▶ **AIM OF THE EXERCISE**
Nothing outside the range is wanted. Repeat exactly the lines below from the one with "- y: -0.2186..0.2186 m" through the one with "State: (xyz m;".

**** DATASET EXTRACT

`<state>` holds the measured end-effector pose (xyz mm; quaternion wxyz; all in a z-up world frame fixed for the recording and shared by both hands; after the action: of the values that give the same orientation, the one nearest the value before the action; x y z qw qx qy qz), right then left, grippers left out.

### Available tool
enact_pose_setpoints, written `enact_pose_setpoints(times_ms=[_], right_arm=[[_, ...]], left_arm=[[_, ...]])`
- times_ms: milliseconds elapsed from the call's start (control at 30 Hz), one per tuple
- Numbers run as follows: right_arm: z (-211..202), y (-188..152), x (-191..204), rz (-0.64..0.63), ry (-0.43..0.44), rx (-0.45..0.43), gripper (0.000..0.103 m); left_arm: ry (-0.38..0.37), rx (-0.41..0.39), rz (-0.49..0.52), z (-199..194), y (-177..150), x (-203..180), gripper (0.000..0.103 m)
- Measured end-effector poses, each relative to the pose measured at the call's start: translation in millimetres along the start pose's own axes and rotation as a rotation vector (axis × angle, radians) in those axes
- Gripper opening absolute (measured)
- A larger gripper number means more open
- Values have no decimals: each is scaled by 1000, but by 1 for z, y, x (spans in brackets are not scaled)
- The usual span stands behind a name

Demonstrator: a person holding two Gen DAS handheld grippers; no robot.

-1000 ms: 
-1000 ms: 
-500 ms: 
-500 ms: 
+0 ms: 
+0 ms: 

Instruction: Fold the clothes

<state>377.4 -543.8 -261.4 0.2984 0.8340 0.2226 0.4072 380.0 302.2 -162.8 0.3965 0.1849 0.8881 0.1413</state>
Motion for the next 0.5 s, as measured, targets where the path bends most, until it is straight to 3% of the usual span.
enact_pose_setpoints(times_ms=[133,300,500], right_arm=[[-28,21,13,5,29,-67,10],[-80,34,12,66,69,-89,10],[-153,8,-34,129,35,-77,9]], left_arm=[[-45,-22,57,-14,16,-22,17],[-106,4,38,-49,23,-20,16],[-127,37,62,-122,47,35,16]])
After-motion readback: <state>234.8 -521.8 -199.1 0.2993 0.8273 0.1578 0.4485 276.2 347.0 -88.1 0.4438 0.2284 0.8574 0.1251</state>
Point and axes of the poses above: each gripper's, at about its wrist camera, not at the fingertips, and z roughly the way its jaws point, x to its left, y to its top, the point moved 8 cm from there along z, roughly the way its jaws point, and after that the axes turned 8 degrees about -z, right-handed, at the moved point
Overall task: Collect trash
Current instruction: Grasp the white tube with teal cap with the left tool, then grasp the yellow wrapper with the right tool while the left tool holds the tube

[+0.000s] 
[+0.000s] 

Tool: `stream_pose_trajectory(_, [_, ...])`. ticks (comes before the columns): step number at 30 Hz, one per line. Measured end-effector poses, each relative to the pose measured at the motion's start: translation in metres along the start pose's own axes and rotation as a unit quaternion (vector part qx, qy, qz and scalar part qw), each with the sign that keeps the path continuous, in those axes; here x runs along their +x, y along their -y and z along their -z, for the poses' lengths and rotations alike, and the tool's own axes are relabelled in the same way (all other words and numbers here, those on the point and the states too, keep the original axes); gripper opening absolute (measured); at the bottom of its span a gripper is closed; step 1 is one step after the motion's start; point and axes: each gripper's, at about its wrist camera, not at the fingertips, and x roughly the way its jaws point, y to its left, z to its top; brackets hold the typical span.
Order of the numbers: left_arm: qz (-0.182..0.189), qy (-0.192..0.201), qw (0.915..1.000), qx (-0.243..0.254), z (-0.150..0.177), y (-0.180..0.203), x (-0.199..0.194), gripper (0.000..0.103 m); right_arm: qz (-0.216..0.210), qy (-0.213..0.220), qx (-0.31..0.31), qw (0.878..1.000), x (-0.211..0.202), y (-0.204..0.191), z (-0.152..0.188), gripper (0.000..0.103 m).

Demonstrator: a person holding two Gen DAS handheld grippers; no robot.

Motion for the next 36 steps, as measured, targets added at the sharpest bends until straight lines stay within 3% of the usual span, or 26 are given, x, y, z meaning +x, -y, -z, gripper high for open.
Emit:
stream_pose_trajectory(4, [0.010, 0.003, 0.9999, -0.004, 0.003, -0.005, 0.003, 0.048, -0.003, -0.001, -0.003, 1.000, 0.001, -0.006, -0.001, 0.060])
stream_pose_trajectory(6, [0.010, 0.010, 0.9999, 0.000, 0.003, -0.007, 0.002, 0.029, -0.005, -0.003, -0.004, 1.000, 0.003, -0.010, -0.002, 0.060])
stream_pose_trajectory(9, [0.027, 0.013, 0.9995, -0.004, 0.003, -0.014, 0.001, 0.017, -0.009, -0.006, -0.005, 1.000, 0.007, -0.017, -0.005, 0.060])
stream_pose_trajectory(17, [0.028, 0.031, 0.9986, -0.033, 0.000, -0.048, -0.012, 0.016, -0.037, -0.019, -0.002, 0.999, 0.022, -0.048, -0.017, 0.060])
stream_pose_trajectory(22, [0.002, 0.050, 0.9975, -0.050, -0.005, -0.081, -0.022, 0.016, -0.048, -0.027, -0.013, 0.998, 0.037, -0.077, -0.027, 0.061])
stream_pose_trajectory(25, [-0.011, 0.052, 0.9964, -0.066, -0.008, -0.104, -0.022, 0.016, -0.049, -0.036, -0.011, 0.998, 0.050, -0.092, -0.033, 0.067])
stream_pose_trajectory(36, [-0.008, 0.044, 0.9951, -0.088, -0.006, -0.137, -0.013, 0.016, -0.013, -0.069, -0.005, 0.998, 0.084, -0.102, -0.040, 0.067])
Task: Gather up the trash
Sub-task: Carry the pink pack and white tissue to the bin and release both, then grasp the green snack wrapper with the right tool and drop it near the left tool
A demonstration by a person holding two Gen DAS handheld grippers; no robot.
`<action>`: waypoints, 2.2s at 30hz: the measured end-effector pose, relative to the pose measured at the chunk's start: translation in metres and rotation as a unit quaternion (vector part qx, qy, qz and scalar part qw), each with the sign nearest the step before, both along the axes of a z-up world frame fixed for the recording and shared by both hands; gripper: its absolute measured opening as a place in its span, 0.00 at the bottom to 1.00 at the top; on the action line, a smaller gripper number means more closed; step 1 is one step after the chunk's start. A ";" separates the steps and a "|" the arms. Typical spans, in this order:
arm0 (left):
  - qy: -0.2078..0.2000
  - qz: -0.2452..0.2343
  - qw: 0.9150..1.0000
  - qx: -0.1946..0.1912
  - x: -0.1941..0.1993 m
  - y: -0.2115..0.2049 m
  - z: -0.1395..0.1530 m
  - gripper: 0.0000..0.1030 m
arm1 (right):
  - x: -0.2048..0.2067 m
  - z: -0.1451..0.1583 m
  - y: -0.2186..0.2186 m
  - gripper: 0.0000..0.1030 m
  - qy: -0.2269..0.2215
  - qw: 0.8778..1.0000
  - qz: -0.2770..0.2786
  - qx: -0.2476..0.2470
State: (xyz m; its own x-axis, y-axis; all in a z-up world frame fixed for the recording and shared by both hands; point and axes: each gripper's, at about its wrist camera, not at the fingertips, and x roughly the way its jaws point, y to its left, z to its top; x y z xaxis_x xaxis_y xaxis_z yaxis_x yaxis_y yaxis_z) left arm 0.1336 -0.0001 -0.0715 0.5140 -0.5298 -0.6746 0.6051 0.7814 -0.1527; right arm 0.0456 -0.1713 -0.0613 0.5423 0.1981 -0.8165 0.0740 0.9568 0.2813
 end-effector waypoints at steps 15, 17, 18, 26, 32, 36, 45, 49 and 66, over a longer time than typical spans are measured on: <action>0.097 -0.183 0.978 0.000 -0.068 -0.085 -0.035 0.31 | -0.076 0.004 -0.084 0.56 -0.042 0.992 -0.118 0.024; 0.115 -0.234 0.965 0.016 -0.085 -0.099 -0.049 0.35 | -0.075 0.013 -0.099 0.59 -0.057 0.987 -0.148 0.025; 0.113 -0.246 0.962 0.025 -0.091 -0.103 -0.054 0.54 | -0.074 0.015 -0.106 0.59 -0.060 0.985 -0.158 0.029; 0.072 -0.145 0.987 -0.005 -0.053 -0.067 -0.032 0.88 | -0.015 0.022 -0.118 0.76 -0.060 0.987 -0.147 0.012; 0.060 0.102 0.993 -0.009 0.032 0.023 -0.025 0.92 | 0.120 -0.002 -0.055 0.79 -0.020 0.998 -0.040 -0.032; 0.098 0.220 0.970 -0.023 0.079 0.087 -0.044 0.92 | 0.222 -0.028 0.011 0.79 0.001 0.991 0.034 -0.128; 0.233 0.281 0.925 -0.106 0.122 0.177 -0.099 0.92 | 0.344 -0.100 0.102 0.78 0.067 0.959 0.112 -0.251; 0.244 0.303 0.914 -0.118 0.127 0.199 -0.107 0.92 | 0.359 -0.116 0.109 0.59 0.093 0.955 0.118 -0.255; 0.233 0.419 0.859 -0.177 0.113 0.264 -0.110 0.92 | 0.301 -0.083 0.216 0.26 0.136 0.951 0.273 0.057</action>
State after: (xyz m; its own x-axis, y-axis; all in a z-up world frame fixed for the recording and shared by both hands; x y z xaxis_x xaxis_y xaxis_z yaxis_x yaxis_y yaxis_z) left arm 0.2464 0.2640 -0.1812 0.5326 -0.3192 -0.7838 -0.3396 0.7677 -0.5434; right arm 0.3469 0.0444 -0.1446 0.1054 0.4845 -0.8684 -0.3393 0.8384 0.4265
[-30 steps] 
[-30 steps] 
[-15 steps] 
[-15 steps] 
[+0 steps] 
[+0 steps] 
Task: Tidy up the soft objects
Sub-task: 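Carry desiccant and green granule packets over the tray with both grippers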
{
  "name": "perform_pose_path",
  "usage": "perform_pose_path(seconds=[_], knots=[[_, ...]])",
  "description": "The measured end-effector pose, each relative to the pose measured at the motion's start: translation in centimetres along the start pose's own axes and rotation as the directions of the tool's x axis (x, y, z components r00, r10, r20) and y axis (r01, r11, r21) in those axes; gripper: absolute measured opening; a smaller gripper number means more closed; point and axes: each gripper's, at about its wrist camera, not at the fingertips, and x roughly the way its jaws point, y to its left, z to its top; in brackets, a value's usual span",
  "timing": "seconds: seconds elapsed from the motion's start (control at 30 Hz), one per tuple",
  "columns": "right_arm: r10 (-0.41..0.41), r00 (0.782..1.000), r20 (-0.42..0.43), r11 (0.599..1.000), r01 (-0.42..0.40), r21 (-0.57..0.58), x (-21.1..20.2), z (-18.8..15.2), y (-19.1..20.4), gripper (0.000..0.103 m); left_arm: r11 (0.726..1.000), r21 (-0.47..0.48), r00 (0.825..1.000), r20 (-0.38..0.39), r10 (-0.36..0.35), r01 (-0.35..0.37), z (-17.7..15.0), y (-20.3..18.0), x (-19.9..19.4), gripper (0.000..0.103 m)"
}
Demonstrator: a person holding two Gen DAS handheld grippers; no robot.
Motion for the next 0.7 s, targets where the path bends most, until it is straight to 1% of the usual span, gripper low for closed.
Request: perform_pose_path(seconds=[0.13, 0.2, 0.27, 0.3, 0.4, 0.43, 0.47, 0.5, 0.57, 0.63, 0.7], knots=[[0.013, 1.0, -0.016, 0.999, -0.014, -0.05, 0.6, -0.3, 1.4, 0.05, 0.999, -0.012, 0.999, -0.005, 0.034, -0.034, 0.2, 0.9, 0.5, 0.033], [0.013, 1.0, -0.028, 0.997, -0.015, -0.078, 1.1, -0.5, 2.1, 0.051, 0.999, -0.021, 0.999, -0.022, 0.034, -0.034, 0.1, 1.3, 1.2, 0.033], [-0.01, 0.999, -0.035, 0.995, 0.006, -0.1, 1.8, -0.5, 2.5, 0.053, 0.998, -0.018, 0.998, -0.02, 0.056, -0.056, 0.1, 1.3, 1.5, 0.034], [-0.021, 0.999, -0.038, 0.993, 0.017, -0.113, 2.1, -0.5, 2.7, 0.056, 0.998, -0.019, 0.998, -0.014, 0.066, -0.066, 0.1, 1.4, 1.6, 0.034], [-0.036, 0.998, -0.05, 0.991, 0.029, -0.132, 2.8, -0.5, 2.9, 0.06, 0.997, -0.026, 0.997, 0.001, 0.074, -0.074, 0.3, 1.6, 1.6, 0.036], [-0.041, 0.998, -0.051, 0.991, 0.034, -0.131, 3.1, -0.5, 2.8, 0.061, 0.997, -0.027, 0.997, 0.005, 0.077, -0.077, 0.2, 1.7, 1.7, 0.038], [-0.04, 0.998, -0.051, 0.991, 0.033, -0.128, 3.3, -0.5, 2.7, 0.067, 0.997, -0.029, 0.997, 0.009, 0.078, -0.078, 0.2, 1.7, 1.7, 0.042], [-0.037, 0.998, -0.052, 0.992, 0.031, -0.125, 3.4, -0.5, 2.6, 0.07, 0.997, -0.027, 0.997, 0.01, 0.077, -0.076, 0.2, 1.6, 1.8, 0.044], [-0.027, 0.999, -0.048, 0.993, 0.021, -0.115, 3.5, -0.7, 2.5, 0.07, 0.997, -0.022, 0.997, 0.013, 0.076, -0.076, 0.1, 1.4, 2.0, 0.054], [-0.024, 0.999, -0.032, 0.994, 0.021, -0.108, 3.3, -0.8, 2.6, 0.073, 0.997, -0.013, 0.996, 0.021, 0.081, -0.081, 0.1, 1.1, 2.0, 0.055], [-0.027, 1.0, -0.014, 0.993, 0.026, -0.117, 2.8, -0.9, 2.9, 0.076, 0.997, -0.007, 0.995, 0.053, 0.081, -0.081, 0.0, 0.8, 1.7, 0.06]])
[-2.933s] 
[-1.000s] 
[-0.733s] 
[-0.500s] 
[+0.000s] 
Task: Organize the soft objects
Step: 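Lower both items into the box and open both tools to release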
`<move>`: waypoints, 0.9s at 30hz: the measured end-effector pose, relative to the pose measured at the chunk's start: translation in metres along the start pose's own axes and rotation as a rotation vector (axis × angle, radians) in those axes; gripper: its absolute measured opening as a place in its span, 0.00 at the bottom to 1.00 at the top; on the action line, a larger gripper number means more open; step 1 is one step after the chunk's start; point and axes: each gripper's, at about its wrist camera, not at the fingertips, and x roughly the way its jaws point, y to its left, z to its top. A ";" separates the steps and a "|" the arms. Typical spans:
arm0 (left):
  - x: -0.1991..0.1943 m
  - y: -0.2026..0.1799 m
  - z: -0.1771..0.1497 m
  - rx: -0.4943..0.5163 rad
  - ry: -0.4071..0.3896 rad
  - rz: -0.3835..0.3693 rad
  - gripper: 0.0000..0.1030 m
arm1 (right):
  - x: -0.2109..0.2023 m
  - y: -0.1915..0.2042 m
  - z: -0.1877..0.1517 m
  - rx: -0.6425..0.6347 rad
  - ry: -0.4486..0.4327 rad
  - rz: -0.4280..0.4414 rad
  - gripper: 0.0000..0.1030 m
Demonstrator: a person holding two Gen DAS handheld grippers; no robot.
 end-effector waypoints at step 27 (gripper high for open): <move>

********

▶ **OUTPUT OF THE TASK**
  - y: -0.2186..0.2186 m
  - gripper: 0.0000..0.1030 m
  - qy: -0.2269..0.2215
  - qw: 0.8778..1.0000
  - qz: -0.2770..0.2786
  - qx: -0.2476..0.2470
State: (xyz m; its own x-axis, y-axis; all in a z-up world frame fixed for the recording and shared by both hands; point and axes: each gripper's, at about its wrist camera, not at the fingertips, and x roughly the way its jaws point, y to its left, z to its top; x y z xaxis_x xaxis_y xaxis_z yaxis_x yaxis_y yaxis_z) left arm 0.1336 -0.0001 -0.0715 0.5140 -0.5298 -0.6746 0.6051 0.7814 -0.1527; right arm 0.0456 -0.1713 -0.0613 0.5423 0.1981 -0.8165 0.0740 0.9568 0.2813

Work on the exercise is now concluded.